Vance, in a commencement address at the U.S. Naval Academy, said Trump's approach ''doesn't mean that we ignore threats but means that we approach them with discipline and if we send you to war, we do it with a very specific set of goals in mind.''
Vance said the alternative under Trump will be quicker-hit military actions, pointing to the bombing that Trump recently ordered -- then paused to uncertain effect-- against Houthis rebels in Yemen.
''That's how miliary power should be used," he said. ''Decisively with a clear objective."
Vance, in his first remarks as vice president to one of the military service academies, also spoke briefly about his own military service as he addressed the 1,049 graduates in Annapolis' class of 2025, most of them newly commissioned ensigns and second lieutenants.

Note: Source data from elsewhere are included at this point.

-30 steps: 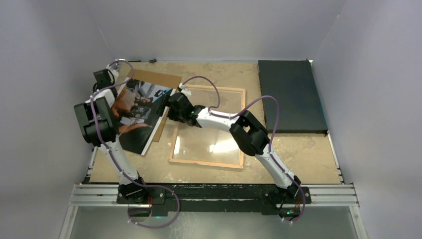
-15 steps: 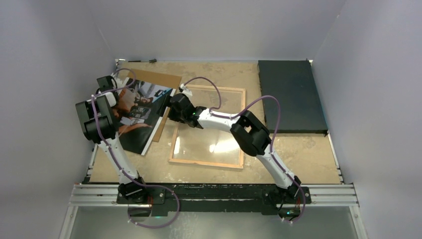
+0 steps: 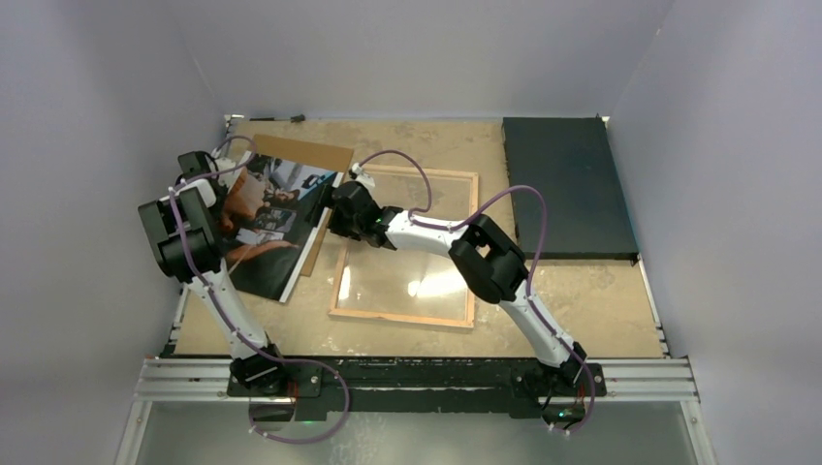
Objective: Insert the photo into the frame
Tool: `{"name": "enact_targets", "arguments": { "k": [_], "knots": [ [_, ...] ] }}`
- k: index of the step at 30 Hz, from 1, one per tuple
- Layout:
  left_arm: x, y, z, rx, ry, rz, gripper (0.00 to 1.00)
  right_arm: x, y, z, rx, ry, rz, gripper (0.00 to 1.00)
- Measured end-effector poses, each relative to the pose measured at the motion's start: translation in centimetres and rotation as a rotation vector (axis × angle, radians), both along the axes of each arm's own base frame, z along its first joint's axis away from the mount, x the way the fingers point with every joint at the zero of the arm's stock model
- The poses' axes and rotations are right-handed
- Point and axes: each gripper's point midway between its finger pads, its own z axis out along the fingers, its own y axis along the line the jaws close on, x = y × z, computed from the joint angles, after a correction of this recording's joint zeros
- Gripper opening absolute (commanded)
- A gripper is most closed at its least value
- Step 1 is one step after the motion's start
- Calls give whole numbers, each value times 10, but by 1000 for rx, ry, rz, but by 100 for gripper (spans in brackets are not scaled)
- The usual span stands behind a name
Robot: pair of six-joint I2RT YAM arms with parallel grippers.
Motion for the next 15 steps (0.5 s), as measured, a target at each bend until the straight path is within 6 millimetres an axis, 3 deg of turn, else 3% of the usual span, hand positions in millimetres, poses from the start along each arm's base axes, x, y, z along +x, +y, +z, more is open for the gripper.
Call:
{"name": "enact_targets", "arguments": {
  "k": [8, 11, 15],
  "knots": [
    [-16, -8, 9, -94, 12, -25, 8, -14, 5, -2, 22, 48, 51, 98],
    [-24, -11, 11, -120, 13, -32, 7, -31, 4, -1, 38, 85, 86, 98],
    [-37, -12, 10, -137, 25, -33, 6, -70, 6, 0, 38, 148, 152, 98]
  ]
}}
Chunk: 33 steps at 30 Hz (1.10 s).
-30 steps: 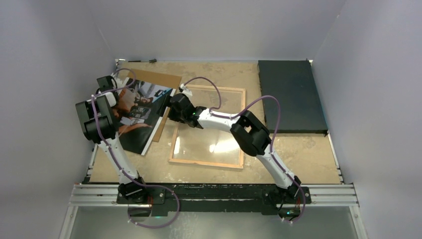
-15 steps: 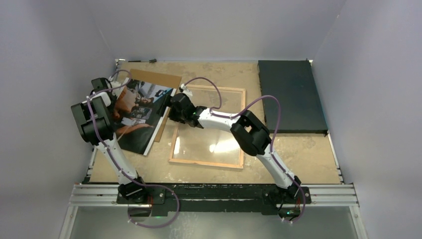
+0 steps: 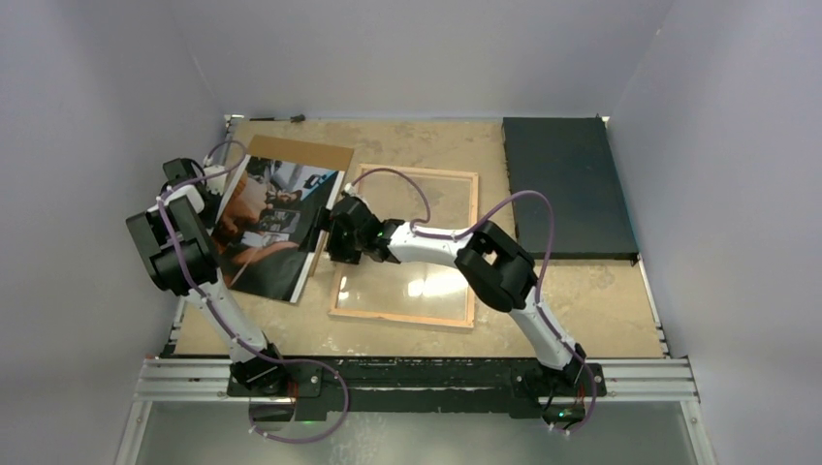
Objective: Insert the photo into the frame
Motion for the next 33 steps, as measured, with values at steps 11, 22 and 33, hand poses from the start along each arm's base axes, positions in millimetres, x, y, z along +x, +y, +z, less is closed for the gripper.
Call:
{"name": "enact_targets", "arguments": {
  "k": [11, 22, 33],
  "knots": [
    [-15, -4, -1, -5, 20, -13, 0, -85, 25, -10, -5, 147, 167, 96],
    [-22, -14, 2, -52, 10, -39, 0, -94, 37, -15, 30, 234, 144, 92],
    [-25, -30, 2, -107, 11, -77, 0, -97, 43, -18, 105, 303, 106, 64]
  ]
}}
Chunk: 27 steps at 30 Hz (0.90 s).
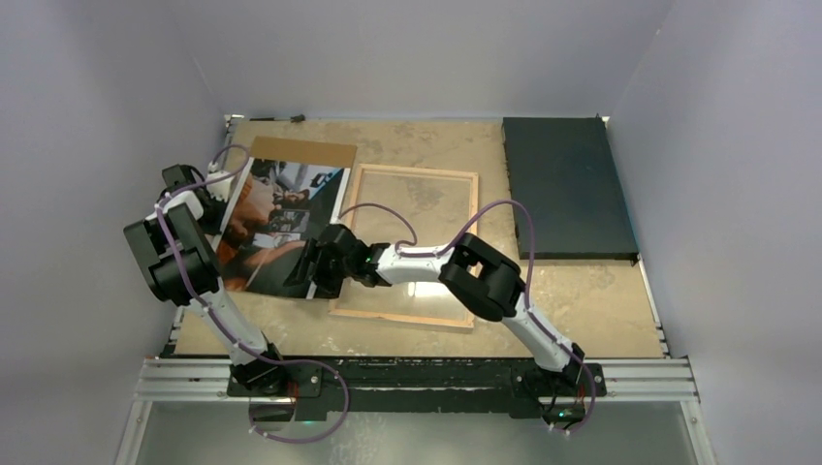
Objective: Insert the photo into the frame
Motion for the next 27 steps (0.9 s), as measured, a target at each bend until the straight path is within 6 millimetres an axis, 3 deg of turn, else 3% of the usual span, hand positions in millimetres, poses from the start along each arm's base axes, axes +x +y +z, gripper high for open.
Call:
{"name": "enact_targets", "arguments": {
  "k": [3, 5, 8, 11, 14, 16, 19, 24, 27],
  "knots": [
    [-1, -1, 0, -5, 1, -7, 0, -3, -9, -5, -8, 1, -8, 19],
    [-3, -5, 1, -19, 6, -15, 0, -6, -16, -14, -30, 6, -9, 0],
    [-11, -16, 2, -63, 30, -42, 0, -6, -20, -19, -46, 11, -15, 0],
    [-17, -28, 10, -105, 39, -79, 8, -6, -20, -16, -38, 7, -13, 0],
    [-23, -48, 33, -162, 11, -139, 27, -4, -18, -2, 0, -17, -5, 0],
    [-22, -57, 56, -177, -35, -176, 31, -2, -16, 11, 27, -43, 4, 0],
    [-16, -68, 104, -164, -154, -240, 37, 2, -15, 44, 81, -100, 22, 0],
    [-11, -93, 186, -134, -382, -353, 49, 13, -21, 128, 219, -243, 43, 0],
    [-10, -113, 218, -168, -480, -434, 68, 25, -31, 175, 291, -330, 43, 0]
  ]
}}
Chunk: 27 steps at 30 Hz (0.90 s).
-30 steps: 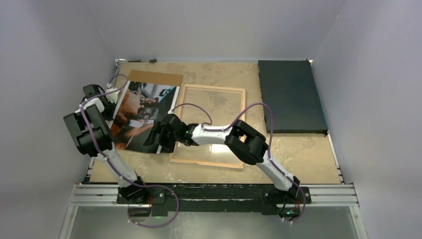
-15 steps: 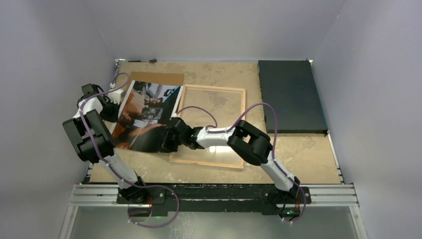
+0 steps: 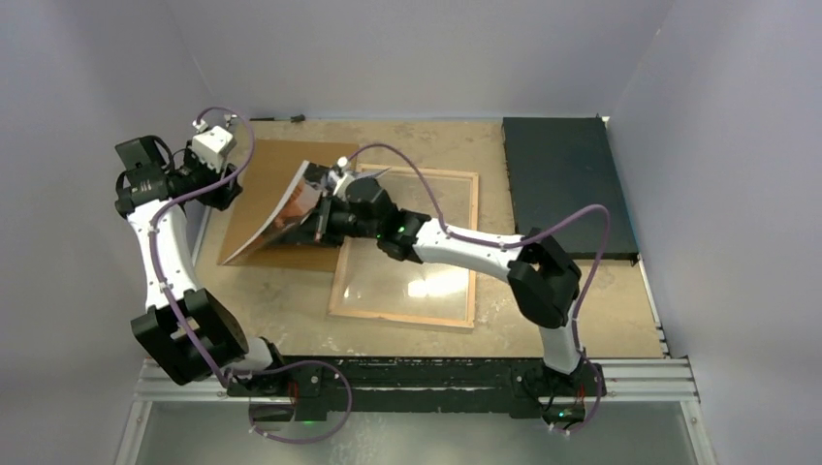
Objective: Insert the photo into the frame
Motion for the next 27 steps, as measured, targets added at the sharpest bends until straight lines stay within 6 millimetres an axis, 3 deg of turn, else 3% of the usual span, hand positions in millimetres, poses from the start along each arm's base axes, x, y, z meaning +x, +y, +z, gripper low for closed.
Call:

The Ohio native enlisted in the Marine Corps after high school and served four years, doing a tour in Iraq and working as a military journalist.
Vance appeared to criticize the Iraq War as he spoke of Trump's shift in approach, seeming to refer to the mission he served in when he said: ''How hard could it be to build a few democracies in the Middle East? Well, almost impossibly hard, it turns out. And unbelievably costly.''
Vance also criticized a Biden administration effort to build a pier in Gaza to accept aid in Israel's war with Hamas there, which he suggested never worked.